TASK INSTRUCTIONS
Take each line of the entries below that contains "target" and copy it.

DATA TO USE
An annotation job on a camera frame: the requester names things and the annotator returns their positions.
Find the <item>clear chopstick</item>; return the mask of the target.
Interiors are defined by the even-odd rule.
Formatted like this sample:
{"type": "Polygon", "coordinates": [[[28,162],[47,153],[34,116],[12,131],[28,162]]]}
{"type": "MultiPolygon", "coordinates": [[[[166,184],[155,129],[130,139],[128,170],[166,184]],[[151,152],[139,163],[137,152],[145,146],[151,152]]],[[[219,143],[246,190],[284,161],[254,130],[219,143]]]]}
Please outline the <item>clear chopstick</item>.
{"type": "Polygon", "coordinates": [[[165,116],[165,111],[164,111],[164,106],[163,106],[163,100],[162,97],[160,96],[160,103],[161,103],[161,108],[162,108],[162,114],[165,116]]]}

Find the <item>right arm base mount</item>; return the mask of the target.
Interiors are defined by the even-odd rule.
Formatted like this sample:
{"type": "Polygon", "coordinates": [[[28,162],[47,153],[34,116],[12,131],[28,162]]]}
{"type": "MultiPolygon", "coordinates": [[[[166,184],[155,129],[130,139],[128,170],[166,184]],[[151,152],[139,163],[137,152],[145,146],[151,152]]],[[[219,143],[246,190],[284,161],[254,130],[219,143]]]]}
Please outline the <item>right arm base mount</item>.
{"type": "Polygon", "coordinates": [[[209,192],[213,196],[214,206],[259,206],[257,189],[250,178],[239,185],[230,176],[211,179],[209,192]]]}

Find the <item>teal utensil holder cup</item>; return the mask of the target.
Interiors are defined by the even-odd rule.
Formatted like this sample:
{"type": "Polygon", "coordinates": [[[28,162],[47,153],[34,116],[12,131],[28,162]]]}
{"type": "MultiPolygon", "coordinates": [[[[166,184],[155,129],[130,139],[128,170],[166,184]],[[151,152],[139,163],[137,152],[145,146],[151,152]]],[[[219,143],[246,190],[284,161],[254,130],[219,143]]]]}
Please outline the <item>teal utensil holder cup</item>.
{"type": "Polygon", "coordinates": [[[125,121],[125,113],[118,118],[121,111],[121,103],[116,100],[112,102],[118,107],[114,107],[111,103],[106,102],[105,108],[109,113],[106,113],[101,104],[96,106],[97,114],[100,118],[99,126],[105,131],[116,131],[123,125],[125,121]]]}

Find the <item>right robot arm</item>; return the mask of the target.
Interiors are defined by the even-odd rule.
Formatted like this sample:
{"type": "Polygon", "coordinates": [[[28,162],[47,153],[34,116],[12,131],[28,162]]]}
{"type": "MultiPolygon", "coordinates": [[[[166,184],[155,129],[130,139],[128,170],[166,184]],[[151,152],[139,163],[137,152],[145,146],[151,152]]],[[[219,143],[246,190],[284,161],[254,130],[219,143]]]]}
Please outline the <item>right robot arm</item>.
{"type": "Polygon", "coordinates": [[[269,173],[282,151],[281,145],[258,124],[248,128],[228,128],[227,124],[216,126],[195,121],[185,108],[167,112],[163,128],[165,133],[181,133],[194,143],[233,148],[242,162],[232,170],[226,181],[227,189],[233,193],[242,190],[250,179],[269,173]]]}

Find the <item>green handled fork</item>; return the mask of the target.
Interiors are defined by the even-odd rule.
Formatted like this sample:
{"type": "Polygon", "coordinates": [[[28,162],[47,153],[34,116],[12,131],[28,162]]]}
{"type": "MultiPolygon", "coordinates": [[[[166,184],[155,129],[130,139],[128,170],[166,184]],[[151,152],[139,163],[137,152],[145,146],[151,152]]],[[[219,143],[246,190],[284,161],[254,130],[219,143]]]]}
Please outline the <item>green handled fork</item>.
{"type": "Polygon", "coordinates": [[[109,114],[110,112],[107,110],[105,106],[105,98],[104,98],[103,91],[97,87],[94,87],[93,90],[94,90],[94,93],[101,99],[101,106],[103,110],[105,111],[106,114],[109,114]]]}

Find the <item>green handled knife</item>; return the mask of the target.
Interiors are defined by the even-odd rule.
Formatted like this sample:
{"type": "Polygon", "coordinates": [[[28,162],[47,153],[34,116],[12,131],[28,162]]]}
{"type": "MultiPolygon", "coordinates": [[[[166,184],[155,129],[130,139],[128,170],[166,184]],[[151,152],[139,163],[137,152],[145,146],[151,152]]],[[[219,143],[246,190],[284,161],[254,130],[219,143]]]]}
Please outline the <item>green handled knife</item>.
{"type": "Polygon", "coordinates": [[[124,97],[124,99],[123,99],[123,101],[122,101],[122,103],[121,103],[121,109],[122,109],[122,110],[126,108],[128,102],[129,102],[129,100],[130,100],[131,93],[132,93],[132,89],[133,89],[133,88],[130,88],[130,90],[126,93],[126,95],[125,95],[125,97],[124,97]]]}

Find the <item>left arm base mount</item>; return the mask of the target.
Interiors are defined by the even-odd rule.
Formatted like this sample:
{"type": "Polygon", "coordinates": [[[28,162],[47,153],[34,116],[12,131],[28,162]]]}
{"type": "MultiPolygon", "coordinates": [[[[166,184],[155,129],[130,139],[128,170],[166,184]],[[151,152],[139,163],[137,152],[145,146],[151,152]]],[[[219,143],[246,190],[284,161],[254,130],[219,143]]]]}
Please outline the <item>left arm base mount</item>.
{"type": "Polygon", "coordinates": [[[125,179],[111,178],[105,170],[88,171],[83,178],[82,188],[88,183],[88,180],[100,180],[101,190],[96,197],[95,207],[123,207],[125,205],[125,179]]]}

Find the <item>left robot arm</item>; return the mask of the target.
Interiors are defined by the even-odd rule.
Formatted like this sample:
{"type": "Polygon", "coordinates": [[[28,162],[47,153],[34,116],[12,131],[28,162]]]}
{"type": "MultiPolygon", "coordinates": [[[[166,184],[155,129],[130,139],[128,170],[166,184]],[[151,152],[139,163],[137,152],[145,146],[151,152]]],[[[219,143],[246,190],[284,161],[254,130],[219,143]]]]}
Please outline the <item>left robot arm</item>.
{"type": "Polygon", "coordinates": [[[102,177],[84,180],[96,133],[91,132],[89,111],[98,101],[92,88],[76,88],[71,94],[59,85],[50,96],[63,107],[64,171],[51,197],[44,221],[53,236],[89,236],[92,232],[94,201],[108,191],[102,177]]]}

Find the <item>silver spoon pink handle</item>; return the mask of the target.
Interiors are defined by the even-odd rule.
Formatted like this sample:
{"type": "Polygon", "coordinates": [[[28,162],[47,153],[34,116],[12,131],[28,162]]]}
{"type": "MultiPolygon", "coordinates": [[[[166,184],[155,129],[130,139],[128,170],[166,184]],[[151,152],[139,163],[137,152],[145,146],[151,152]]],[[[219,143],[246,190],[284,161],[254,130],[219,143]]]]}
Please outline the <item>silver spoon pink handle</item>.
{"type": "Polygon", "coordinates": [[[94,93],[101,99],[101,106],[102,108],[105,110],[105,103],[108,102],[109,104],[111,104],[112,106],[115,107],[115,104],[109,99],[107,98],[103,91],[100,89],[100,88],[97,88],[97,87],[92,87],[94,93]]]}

RESPONSE TO THIS TASK
Find the <item>clear chopstick</item>; return the mask of the target.
Find the <item>right arm base mount</item>; return the mask of the target.
Find the <item>teal utensil holder cup</item>; return the mask of the target.
Find the <item>right robot arm</item>; return the mask of the target.
Find the <item>green handled fork</item>; return the mask of the target.
Find the <item>green handled knife</item>; return the mask of the target.
Find the <item>left arm base mount</item>; return the mask of the target.
Find the <item>left robot arm</item>; return the mask of the target.
Find the <item>silver spoon pink handle</item>; return the mask of the target.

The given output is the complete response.